■ RECORDS SUPPLIED:
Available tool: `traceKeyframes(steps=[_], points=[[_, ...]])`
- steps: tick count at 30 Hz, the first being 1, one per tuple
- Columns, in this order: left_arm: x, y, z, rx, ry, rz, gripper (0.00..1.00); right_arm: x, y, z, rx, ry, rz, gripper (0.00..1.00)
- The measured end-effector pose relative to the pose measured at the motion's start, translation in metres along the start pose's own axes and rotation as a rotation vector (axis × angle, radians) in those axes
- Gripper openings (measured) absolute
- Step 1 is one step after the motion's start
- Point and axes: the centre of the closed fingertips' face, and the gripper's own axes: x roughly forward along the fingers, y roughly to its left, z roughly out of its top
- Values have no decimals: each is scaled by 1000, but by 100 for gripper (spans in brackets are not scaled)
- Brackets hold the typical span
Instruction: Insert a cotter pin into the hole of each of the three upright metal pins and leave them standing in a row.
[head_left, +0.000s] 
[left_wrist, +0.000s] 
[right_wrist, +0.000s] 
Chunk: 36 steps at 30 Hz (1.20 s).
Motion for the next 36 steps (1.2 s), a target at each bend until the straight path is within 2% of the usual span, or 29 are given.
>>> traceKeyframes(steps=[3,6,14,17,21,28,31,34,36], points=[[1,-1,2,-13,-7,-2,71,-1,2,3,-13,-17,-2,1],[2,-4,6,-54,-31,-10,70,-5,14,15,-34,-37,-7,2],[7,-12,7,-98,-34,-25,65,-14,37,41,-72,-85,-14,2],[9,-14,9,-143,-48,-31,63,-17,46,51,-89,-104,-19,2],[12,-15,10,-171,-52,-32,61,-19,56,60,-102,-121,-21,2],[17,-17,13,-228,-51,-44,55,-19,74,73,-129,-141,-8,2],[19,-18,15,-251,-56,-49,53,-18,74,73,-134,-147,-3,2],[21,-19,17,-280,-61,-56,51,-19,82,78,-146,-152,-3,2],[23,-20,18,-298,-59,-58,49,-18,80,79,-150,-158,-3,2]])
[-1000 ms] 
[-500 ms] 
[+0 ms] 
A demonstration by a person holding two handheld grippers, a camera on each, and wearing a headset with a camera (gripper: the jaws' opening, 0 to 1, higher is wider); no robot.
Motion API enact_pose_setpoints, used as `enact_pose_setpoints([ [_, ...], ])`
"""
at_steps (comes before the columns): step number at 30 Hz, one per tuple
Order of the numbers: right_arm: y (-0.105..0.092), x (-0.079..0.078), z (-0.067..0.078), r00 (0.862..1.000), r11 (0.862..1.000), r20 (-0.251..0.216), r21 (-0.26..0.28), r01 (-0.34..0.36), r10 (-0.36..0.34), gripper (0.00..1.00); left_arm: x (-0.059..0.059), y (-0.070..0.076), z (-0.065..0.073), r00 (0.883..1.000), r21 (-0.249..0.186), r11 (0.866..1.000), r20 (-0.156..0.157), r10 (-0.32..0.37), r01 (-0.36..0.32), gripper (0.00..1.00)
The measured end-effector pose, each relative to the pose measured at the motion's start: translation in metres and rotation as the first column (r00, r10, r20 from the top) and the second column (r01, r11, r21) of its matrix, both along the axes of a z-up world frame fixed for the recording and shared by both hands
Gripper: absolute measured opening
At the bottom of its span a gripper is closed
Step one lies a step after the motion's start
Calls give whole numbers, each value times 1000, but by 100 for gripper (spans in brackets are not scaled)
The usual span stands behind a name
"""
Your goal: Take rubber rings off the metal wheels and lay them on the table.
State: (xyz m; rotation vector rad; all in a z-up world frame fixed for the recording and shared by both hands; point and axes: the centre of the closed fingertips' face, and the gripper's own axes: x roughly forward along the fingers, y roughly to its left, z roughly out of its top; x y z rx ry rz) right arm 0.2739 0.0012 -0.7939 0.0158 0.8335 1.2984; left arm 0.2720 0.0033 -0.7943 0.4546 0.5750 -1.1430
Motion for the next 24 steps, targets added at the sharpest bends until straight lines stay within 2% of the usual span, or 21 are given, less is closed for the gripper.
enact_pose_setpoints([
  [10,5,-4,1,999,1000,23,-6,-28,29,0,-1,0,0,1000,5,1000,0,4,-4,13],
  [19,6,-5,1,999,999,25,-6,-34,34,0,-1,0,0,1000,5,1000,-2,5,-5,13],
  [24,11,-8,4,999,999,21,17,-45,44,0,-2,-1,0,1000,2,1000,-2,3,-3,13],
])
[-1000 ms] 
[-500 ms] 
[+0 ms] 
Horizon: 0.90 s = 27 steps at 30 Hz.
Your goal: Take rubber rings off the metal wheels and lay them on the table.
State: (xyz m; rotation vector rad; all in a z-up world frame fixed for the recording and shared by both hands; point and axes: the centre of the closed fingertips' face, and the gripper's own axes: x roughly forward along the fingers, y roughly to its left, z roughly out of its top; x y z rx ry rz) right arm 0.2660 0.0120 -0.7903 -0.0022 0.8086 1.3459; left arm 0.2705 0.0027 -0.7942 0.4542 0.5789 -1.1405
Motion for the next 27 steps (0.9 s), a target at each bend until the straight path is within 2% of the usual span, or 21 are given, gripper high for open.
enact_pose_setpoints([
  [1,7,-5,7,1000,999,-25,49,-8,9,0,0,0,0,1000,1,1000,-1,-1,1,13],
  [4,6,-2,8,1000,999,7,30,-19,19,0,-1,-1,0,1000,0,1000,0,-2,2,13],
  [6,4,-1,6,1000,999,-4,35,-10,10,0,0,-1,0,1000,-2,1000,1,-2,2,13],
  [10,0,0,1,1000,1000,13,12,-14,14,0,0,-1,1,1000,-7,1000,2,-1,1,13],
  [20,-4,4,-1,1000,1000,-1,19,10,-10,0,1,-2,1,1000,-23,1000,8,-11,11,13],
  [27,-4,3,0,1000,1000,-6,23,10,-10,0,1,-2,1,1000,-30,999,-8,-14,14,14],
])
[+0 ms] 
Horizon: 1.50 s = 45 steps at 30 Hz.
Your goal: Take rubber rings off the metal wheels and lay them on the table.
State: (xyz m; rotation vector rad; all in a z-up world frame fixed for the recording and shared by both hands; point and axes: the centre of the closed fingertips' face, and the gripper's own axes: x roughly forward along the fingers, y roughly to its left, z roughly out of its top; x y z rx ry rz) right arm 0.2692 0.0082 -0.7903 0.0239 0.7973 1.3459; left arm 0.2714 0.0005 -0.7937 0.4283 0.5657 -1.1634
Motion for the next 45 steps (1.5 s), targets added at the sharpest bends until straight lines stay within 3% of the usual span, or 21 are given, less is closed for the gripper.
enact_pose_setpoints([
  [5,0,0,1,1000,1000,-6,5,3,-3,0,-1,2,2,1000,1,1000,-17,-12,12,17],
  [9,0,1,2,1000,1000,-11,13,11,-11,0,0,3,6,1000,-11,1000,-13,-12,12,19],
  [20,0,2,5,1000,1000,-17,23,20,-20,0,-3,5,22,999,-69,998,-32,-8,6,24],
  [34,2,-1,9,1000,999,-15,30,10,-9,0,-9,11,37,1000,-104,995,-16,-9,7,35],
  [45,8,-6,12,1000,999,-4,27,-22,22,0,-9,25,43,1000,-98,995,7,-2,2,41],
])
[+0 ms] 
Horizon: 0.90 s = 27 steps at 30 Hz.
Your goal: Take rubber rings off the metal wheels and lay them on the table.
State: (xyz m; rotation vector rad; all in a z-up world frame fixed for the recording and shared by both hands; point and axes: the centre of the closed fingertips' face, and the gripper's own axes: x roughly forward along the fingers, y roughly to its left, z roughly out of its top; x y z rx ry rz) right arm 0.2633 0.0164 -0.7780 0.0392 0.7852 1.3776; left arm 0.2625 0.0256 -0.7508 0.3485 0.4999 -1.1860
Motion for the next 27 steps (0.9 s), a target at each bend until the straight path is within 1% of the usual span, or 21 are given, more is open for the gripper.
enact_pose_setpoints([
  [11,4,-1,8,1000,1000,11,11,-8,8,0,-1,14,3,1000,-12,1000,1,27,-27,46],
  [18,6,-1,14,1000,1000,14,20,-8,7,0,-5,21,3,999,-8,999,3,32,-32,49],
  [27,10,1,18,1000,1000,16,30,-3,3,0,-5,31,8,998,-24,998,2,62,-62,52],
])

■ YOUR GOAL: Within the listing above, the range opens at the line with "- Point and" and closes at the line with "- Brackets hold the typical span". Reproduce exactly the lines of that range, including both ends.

■ RESPONSE TO THE EXERCISE:
- Point and axes: the centre of the closed fingertips' face, and the gripper's own axes: x roughly forward along the fingers, y roughly to its left, z roughly out of its top
- Values have no decimals: each is scaled by 1000, but by 100 for gripper (spans in brackets are not scaled)
- Brackets hold the typical span

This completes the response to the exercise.